Hello everyone becca here
I guess sometimes when you cant find answers anywhere you need to ask around.so why not at this forum. 
Well as you have already noticed by the title of the post 'second chance' so yes it is my second time in marriage
Before i tell you what worries me let me do tell you a lil bit about my ex.i thought i loved him a lot but unfortunately as it says in marriage u need to work to build love.we had lots of arguments to as big as how many kids to as little as what i should not wear.well my ex even was of a jerk that i want a baby boy not girl like seriously even in this century anyway he was very stingy too about money.always wanted me to pay for all things.sometimes talking to him was like talking to a wall.once after 2 months of marriage we made a trip to a lake to spend some time together at that point i realized how disconnected we were.i would always hold his hand he never held mine.i would initiate a conversation he would not.if i told him a story about anything he would b lost in some thoughts and would respond with one word answers.sometime i use to think may b there was something wrong with me.so after 6 months of nothing in btw us i suggested marriage counselling he laughed at me saying what can they do and said i must b joking anyway after 8 months he divorced me.yes he did i did not i still wanted it to work...now it has been 3 yrs.i got really busy with work.so busy that i forgot what love was.as i was hurt soooo much i startef to disbelieve in anything as true love.so anyway just few months back almost 6 it has been my friend suggested this guy.we went out i had a really good time.i started liking him a lot.he would always listen would joke around make me laugh.open even the car door for me hehe bought flowers everytime we met.would always pay for lunches dinner even though i said i would he would said noway m i letting you.we are engaged and now u r my responsibility.he did all these lil things and seriously i dont care how rich or poor he is but he is so affectionate.now in about a month we planned to get married but as the time is getting near i m getting all sort of bad feelings and jitters that what if it does not work out again&#55357;&#56848;.feeling so distressed anxious.everything is done the wedding dress reception location invitations have already been send...is it okay of what i am feeling..whay should i do about these feelings..m i worrying too much..plz help 
Thankyou and sorry the post is just to big i know


----------



## Andy1001

Your post is a wall of text,try using paragraphs, and capital letters at the start of every sentence.
What are you think of marrying a guy you only know about six months.You should date for at least two years before you consider marrying someone.
How long did you date your husband before you married him?


----------



## Becca28

Andy1001 said:


> Your post is a wall of text,try using paragraphs, and capital letters at the start of every sentence.
> What are you think of marrying a guy you only know about six months.You should date for at least two years before you consider marrying someone.
> How long did you date your husband before you married him?



Sorry about the long post andy..i know 6 months is short time.it was entirely my choice no one forced me into marriage.

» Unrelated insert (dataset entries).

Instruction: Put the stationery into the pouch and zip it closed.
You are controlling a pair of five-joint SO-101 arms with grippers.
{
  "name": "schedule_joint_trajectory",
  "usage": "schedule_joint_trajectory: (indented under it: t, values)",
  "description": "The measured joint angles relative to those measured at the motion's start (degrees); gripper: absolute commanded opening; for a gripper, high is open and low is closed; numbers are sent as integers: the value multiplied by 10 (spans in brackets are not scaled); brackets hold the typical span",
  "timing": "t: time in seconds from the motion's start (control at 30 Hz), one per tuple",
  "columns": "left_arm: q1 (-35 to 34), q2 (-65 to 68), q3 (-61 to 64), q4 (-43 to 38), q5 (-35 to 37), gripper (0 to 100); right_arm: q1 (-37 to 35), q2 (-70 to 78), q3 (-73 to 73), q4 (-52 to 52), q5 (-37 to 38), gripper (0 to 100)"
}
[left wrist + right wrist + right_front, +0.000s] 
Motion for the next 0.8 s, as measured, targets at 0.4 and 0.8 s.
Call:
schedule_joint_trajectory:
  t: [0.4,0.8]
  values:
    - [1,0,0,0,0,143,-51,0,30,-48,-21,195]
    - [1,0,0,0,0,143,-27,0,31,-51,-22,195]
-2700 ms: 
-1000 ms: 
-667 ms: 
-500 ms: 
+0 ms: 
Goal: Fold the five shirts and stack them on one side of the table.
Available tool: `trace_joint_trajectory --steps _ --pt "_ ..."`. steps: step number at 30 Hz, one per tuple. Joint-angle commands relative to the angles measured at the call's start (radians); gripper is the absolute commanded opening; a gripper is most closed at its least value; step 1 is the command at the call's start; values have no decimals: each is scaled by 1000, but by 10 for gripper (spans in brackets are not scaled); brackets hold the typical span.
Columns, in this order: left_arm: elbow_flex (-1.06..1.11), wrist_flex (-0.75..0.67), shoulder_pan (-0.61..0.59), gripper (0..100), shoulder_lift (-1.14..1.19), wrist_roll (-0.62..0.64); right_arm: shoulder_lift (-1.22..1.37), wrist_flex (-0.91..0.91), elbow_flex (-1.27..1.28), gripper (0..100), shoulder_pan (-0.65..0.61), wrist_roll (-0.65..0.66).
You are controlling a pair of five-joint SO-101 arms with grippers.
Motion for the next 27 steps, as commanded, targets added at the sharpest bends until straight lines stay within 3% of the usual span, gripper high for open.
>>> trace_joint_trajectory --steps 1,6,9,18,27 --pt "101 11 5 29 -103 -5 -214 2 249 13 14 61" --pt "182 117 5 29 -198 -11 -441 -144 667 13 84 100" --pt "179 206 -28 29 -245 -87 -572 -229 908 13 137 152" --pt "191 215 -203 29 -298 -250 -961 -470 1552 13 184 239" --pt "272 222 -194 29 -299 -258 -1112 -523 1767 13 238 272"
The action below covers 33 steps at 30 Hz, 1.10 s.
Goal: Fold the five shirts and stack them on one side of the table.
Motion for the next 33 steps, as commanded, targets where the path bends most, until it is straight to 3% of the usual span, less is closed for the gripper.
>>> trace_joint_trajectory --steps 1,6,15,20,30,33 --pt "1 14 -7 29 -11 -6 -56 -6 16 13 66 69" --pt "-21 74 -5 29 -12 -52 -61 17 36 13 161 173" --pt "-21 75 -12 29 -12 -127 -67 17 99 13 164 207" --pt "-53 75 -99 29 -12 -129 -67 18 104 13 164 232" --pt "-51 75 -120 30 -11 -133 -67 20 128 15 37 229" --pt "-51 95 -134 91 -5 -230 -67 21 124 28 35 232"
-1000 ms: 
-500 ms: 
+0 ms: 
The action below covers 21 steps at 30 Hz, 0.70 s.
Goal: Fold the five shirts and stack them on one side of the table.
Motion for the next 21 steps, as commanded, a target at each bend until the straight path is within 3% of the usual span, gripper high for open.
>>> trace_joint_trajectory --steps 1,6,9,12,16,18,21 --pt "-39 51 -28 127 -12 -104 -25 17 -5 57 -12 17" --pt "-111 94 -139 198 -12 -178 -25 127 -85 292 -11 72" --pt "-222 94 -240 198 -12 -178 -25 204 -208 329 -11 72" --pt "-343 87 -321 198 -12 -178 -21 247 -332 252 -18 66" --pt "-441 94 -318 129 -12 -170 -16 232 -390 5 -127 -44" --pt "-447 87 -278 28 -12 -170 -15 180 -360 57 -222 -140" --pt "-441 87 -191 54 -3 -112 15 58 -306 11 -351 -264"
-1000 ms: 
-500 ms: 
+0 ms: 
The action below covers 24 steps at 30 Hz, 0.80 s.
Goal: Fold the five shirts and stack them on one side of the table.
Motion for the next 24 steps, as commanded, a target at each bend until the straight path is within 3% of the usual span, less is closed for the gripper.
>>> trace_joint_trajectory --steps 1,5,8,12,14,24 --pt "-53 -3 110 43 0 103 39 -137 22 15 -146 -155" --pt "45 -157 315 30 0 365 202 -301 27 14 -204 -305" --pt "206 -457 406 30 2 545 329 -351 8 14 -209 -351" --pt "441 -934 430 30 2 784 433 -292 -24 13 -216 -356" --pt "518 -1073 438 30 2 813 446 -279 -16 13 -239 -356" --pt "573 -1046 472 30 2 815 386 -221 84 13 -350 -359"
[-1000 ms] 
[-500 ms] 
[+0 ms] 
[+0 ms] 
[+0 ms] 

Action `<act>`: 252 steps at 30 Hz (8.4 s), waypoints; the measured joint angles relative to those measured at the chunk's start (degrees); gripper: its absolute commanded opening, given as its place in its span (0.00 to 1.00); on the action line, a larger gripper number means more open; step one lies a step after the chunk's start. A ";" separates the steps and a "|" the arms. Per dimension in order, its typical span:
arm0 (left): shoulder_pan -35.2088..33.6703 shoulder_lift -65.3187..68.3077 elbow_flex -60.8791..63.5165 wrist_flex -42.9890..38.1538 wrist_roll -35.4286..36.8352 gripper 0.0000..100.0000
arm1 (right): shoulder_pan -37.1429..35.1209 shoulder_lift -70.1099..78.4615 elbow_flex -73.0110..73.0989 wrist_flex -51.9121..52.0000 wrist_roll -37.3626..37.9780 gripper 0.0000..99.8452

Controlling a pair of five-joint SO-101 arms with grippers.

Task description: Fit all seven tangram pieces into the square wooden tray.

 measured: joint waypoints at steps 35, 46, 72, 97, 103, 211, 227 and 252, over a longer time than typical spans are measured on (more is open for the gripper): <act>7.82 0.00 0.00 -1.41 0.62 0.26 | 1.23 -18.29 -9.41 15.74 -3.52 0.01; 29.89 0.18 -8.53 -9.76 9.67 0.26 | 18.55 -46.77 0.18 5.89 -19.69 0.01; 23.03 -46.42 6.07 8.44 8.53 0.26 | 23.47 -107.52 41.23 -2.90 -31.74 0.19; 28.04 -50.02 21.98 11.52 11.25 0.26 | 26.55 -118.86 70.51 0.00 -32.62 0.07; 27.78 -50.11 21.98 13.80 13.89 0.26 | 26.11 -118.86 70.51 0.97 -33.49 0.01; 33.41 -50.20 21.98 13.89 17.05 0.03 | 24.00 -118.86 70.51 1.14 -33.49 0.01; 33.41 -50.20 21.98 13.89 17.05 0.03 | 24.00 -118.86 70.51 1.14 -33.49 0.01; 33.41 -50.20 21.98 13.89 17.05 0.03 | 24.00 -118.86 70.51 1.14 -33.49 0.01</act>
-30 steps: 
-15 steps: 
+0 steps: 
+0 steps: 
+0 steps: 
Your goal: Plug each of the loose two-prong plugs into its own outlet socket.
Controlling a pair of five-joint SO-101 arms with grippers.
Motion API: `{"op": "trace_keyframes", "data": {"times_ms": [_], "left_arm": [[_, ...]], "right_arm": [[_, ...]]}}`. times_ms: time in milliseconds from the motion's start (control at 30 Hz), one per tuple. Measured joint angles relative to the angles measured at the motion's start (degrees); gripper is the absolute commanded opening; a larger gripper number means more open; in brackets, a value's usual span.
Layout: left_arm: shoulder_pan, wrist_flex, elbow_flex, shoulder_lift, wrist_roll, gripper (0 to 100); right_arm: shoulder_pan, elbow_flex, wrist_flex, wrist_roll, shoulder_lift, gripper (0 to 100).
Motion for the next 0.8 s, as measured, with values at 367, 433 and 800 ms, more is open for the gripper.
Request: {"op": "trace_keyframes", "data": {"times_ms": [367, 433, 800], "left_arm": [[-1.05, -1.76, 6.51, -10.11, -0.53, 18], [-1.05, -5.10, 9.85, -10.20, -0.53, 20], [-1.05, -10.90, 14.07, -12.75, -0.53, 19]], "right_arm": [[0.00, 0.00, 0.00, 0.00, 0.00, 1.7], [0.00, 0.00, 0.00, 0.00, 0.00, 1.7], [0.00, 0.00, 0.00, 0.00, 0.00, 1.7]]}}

But i just want to know if my pre marriage anxiety is normal..

I sometime feel i wall off my feelings from my fiance and even though he would love to listen to me that what he says
I still dont tell him' i am feeling all this'.

may b guys take it all negative.may b from my past experience..

Anyway about my first husband just dont ask i had known him for 2 yrs and what went wrong in his mind about me i dont know.all was beautiful before settling down

My pre marraige feeling in first marrage was like awesome i was over the moon.and now i feel sooo worried anxious not about him bit about i hope it works i really do want to settle down now make a home


----------



## StarFires

You don't know this guy, so your fears that it might not work out are not what you should be worried about. You should be worried that you are jumping into this marriage with a man you barely know.


----------



## Steve2.0

Difficult to read and difficult to understand.

Marriage jitters are normal... but 6 months is also very short time. Its not until the 3-4 month that you start to see peoples true colors... so you are most likely just scratching the surface of who he really is... although that doesnt mean he isnt the perfect guy for you either.


----------



## TJW

And, if he is the perfect guy for you, waiting for marriage and learning about each other won't be a problem, because the "perfect" guy will consider if he will meet your needs in the future marriage paramountly important.


----------